■ How to complete this task
Take the lines below beginning at the line that has "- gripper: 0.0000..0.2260" and stopping after the line that has "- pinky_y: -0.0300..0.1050", and print them exactly as they are, with no other lines.

■ Dataset records
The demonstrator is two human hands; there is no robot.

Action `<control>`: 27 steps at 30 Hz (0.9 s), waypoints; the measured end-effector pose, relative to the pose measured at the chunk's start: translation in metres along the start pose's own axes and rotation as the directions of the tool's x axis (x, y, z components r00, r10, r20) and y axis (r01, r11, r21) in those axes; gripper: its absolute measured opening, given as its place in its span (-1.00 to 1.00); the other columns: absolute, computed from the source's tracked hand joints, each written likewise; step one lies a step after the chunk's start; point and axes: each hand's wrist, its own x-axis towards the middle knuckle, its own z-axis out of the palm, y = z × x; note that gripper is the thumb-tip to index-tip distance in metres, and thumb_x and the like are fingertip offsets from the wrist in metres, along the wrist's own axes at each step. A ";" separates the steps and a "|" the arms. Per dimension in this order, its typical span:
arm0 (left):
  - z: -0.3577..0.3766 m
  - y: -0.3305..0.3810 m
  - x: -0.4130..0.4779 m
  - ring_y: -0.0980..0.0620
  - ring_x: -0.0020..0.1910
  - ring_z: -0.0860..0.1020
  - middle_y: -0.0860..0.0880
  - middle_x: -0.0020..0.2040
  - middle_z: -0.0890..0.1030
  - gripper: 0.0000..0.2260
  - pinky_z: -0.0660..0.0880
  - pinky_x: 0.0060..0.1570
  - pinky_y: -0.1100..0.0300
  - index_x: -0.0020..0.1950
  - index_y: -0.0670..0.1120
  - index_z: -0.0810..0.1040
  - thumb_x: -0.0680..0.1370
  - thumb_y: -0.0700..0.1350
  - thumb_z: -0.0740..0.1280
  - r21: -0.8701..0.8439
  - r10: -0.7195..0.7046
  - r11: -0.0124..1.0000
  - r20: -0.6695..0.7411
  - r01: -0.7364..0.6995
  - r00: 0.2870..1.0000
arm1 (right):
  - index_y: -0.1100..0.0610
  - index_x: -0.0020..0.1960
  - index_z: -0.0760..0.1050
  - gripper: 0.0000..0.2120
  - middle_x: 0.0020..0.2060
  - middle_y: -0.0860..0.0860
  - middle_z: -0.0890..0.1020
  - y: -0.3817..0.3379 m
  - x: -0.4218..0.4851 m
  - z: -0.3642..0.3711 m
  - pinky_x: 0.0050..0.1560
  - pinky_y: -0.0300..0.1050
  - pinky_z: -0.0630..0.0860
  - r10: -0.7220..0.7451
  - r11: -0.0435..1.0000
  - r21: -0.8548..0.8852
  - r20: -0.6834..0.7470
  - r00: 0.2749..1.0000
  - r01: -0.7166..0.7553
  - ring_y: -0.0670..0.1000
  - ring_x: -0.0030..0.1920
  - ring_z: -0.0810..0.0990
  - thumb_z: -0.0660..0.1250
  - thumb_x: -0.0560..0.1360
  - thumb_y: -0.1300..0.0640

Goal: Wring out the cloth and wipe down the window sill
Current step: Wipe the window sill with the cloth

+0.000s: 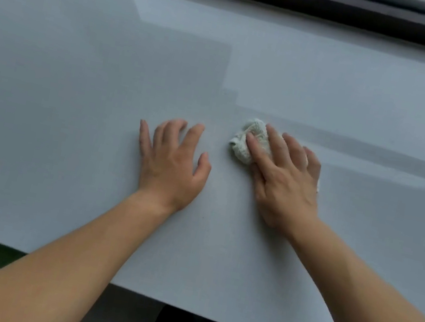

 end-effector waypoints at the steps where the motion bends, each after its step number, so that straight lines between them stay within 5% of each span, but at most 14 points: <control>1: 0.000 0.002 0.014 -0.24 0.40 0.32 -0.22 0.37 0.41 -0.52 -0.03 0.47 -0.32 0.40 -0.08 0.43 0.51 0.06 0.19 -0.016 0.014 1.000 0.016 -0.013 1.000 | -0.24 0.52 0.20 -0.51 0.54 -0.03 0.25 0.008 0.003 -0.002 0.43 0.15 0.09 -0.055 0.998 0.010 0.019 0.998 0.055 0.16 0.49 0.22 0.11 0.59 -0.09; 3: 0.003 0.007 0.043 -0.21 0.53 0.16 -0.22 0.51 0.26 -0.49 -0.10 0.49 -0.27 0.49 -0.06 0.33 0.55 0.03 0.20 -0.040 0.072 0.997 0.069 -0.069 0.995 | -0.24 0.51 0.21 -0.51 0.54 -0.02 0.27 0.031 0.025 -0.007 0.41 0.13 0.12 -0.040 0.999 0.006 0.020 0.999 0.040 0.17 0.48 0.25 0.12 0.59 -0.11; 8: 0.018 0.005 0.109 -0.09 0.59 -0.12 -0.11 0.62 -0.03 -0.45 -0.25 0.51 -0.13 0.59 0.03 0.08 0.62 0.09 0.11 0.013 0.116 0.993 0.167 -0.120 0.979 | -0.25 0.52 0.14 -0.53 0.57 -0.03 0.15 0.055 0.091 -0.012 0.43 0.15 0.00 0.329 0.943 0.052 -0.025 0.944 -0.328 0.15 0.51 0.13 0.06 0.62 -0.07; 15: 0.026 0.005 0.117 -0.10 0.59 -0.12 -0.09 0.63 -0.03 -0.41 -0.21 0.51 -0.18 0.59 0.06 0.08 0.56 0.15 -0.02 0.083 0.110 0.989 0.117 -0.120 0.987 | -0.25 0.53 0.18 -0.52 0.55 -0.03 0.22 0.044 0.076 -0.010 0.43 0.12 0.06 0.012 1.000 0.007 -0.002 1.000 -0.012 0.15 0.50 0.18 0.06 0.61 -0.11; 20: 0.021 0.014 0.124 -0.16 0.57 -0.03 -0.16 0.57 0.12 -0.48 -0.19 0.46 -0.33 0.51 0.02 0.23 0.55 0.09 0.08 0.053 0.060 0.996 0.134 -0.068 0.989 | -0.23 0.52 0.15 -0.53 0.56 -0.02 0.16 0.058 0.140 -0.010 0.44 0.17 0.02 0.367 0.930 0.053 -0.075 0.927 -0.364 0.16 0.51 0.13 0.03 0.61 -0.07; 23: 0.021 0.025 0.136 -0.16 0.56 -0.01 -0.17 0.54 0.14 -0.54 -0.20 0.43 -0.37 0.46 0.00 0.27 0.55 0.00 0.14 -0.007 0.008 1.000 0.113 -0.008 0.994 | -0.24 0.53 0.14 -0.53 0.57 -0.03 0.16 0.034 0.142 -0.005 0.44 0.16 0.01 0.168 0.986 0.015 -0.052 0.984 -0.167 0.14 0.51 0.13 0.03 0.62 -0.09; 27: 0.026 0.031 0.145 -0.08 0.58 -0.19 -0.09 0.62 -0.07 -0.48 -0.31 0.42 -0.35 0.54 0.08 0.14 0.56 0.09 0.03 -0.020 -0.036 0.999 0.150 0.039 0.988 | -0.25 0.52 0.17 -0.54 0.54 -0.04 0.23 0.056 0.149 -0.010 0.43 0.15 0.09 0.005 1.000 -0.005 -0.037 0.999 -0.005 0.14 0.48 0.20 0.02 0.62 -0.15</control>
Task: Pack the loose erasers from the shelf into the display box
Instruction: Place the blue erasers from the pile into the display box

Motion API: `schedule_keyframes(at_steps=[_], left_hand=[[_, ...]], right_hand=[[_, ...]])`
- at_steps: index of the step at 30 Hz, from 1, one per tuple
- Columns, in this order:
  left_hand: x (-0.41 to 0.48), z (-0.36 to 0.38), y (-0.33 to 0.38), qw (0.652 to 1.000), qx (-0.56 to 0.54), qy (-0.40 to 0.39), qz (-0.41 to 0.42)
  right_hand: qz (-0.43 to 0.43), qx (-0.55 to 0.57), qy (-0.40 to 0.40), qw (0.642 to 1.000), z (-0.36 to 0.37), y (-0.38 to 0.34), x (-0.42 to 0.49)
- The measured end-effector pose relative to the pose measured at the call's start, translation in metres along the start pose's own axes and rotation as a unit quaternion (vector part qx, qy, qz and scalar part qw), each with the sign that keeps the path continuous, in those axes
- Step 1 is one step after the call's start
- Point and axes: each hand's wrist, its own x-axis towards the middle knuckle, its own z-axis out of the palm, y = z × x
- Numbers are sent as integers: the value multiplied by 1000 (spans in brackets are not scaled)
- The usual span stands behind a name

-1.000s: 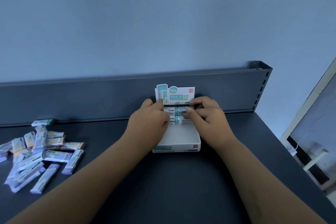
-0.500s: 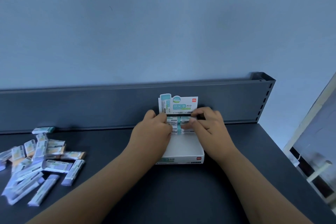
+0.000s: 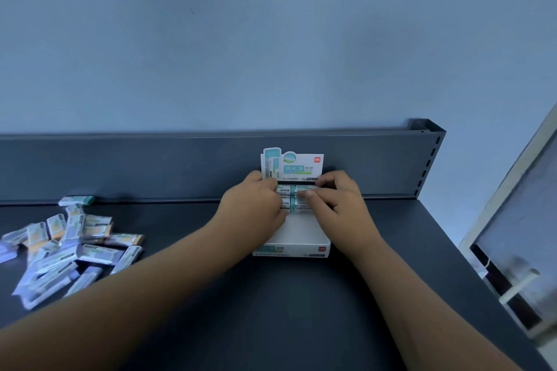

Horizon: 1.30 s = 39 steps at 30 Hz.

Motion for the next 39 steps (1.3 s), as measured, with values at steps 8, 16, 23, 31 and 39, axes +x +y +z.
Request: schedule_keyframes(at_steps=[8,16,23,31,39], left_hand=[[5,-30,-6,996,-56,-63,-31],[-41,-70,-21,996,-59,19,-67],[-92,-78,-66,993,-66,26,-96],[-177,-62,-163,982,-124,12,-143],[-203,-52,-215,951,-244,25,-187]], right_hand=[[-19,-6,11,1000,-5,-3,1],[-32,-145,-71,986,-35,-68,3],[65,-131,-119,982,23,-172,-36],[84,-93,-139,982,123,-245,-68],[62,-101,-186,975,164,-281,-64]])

■ Task output
  - gripper: 0.0000..0.2260
  - pinky_z: -0.0660..0.0880
  - pinky_x: 0.0060..0.1570
  - pinky_y: -0.1100..0.0300
  - index_x: -0.0020..0.1950
  - index_y: -0.0670..0.1120
  - index_z: -0.0810..0.1040
  - thumb_x: -0.0680..0.1370
  - thumb_y: -0.0700..0.1350
  - thumb_z: -0.0740..0.1280
  - r21: -0.8701..0.8439
  - r10: -0.7195..0.7046
  - r11: -0.0124..1.0000
  - r20: -0.6695..0.7411
  - r01: -0.7364..0.6995
  - r00: 0.2870..1.0000
arm1 (right):
  - index_y: -0.1100..0.0610
  - index_x: -0.0020..0.1960
  - index_z: -0.0760..0.1050
  - gripper: 0.0000..0.2120
  - middle_x: 0.0020..0.2060
  - middle_y: -0.0860..0.0860
  - middle_z: -0.0890..0.1020
  - y: -0.3817..0.3379 m
  - x: -0.4218..0.4851 m
  - z: -0.3642..0.3711 m
  - pinky_x: 0.0050..0.1560
  - pinky_y: -0.0300..0.1050

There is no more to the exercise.